Ethics of AI, Deconstructed by Anton Vokrug, the Business Adviser of Dexola
Ethics refers to the study of what is morally right and wrong or a set of beliefs and rules that guide how a person behaves. It involves questions about justice, fairness, and the proper treatment of individuals in various situations.
The field often examines principles like honesty, integrity, and responsibility, providing a framework for individuals and organizations to make decisions. Ethical guidelines can vary between cultures, religions, and individuals, but they generally aim to establish a basis for moral conduct.
Humans learn ethics naturally from their social groups. However, AI trains itself by consuming and analyzing massive amounts of data. From that point, it might acquire unethical behaviors and begin applying them in interactions.
The Confidentiality Problem
AI developers train their models on data they scrape from the web: books, science publications, articles, web forums, social media posts, etc. Additionally, developers may fine-tune the AI based on how users interact with it.
While this data is anonymous, its use may be considered acceptable. However, when the collected data can be used to identify its owner, ethical concerns arise as bad actors can use it for cyberbullying, doxing, phishing, and other unlawful practices. For instance, in the spring of 2023, there was a massive leak of ChatGPT credentials that affected over 100,000 accounts.
Regular users do not know how the AI tools use their data, how it is stored, and how it is protected. Imagine a manager who composes an email using ChatGPT; confidential information could inadvertently become public if the AI receives a special request. For example, Apple forbids its employees from using ChatGPT over the fear of leaking sensitive data.
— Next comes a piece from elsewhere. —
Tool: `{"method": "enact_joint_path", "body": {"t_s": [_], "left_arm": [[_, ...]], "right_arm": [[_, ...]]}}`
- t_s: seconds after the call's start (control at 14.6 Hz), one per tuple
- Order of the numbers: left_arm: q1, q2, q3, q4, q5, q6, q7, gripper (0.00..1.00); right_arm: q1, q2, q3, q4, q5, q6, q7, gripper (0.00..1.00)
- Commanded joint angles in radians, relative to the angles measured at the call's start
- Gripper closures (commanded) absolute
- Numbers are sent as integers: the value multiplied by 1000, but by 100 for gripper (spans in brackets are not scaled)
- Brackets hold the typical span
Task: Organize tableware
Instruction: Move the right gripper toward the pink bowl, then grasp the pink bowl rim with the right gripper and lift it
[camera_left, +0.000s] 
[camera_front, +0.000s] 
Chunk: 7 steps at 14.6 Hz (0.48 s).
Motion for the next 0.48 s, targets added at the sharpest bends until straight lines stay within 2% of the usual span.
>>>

To address this issue, AI applications need to adopt stringent privacy policies. First, they have to make the users aware of how their data will be used and give them the option to refuse to store it and to delete the data that is already stored by AI.
The Discrimination Problem
Because AI analyzes a wide range of data, it can inadvertently adopt biases from certain social groups, leading to discrimination and prejudicial treatment of others.
For example, the AI can pick up on racial, sexual, political, and other stereotypes. When applied to evaluate job applicants, the AI might unfairly disadvantage candidates based on biases it has “learned”. The study found that ChatGPT can generate toxic and harmful responses if given specific prompts.
The discrimination problem is tied to the confidentiality problem. The AI cannot make a biased decision if it lacks personal data from applicants apart from their CVs.
The Bad Actor Problem
Skilled people use ChatGPT concept to build their own AIs without ethical restrictions. For example, there is a phishing-specific AI named FraudGPT, designed to compose convincing scam emails; software to generate deepfakes of famous people or to bypass KYC; and even AI WormGPT to write custom viruses.
To address this issue, cloud-computing companies could scrutinize the software they host, since AI models are too resource-intensive to run on a home PC.
The Real-Life Privacy Problem
The government can utilize AI to improve surveillance technology for the automatic identification of individuals. While this application sounds good, it disrespects the right to privacy. When people know the cameras see them not as just bystanders, but as identified individuals, they may lose trust in the police.
This concern goes beyond street surveillance, covering any data that could be captured and analyzed by AI. Some researchers found a way to identify keystrokes by the sounds the keys make and understand what is written while using a laptop’s built-in microphone.
To solve the problem, the government has to write strict rules on how to use AI-assisted surveillance so that people will know when they might be identified.
The Economic Problems
For certain tasks, AI may even outperform seasoned professionals. Widespread adoption of AI could result in job losses across both technical and artistic fields.
For example, Hollywood actors and screenwriters are on strike because they do not want to be replaced by AI. Goldman Sachs’s research indicates that AI could replace up to 300 million workers.
How to Solve These Problems
At Dexola, we believe that the most effective solution is to regulate AI development, as well as the methods for collecting and storing data used for training.
Regulation and oversight of AI development are essential to ensuring that developers adhere to best practices to safely store the data, not discriminating against people based on their social groups, not attempting to replace workers with AI, not using confidential data without approval, and not spying on people unless necessary.
The issue of bad actors is the most challenging to resolve, as the government can’t simply prohibit them from using open-source AI or developing their own. Nevertheless, this issue could be mitigated through educational initiatives or the use of special filters that identify AI-generated content and alert users.